Different experts favor different timeout techniques. Once you understand the principles, you can tailor the technique to fit your own style and needs.
  • Principle: Stay calm. Timeout means time away from your attention. Any attention, even negative attention, is a form of reward. So, the first principle of timeout (and all effective discipline) is to stay calm. If you lose your cool, you will be rewarding your child with very intense attention. Without meaning to, you will be increasing the likelihood that your child will repeat whatever negative behavior upset you, rather than decreasing it.


  • Principle: Timeout is most effective when there is plenty of "time in"--that is, plenty of happy, enjoyable time together. Making positive time happen can take real effort when a child has developed a pattern of negative behavior. But the effort is very important. Without "time in," timeout becomes merely a version of business as usual. It loses its power.
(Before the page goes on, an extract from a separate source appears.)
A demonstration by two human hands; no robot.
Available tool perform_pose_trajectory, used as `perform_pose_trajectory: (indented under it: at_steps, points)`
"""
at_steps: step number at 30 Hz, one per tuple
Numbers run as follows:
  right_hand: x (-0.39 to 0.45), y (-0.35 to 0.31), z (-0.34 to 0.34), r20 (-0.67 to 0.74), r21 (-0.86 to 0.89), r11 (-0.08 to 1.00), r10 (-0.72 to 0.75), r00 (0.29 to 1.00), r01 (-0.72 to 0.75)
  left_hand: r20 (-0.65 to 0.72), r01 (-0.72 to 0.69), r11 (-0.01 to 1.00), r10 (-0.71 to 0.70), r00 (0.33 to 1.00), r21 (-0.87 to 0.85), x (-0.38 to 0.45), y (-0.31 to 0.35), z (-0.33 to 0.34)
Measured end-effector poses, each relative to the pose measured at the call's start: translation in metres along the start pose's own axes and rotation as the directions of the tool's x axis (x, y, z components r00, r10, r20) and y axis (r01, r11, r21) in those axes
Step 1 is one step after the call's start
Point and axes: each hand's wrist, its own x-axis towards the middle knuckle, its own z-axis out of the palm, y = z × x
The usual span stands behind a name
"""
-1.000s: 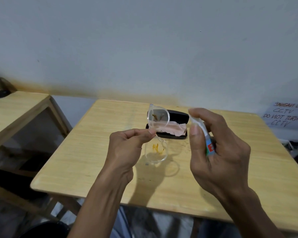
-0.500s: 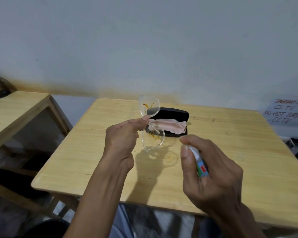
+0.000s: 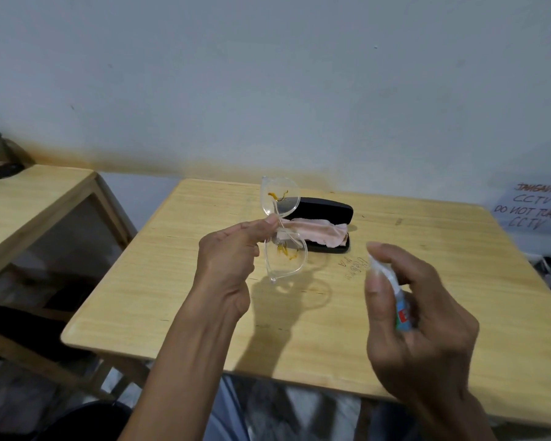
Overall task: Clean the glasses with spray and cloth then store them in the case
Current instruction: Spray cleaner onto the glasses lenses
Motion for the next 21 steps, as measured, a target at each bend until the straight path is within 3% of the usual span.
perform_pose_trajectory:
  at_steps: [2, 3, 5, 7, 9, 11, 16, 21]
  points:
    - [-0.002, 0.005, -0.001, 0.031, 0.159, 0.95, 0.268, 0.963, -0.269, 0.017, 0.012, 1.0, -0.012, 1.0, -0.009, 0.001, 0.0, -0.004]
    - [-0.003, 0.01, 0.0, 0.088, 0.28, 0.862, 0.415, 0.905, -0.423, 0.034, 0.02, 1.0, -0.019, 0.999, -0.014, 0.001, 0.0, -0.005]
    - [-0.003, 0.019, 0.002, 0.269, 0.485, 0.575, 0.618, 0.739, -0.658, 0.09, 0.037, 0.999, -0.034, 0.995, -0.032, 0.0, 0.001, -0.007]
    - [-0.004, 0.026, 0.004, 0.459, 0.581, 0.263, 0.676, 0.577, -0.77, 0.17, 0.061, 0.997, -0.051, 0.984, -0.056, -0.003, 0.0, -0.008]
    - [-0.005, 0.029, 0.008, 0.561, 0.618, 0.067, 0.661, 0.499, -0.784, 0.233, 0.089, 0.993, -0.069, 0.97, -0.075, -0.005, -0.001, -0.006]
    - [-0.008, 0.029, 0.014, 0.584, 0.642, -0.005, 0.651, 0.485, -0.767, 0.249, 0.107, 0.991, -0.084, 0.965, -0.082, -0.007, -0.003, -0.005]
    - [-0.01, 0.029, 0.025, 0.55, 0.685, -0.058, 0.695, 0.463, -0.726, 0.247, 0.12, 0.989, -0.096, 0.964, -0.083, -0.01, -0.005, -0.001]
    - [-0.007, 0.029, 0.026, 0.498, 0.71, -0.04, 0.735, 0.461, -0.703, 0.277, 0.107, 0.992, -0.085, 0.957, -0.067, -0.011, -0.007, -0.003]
  • Principle: Minimize attention during timeout. Timeout is time without attention. One way to minimize attention from you is to use a kitchen timer that ticks and has a loud bell. Set it up where your child can see it, and let your child know that she has to sit in timeout until the bell rings. If she gets up ahead of time, the timer gets reset. The value of using a timer is that it takes you out of the equation. Pleading to you doesn't do any good, because the timer is in charge. For the same reason, avoid talking to your child during timeout or even looking at her very much. If possible, go about your business as if she weren't there. If she makes enough of a racket or gets up out of timeout so that you can't ignore her, make a point of resetting the timeout clock and telling her that the timeout starts once she is quiet.


  • Principle: Make timeouts short (one minute per year of age). The whole point of timeout is to teach your child that a particular behavior is unacceptable. A short timeout--about a minute per year of age is a good rule of thumb--works as well as a long one. If the timeout is too long, the child forgets what it's about and it ceases to teach her anything. The only thing that happens is that she feels angry and resentful. On the other hand, the more often a timeout occurs, and the more consistently it follows an unacceptable behavior, the more the child learns from the timeout. So, by keeping timeouts short, you are able to fit more of them in, which teaches even more.

    Let me give you an example of this. Your three-year-old is running through the house, screaming at the top of her lungs. You tell her to stop, but she is just too full of energy to listen to you. Sending her outside to run and scream isn't an option, for whatever reason, so you decide your daughter needs a three-minute timeout. A couple of minutes after it's over, she's back to screaming. So you give her another timeout. Five minutes later, she's screaming again. So she gets her third timeout.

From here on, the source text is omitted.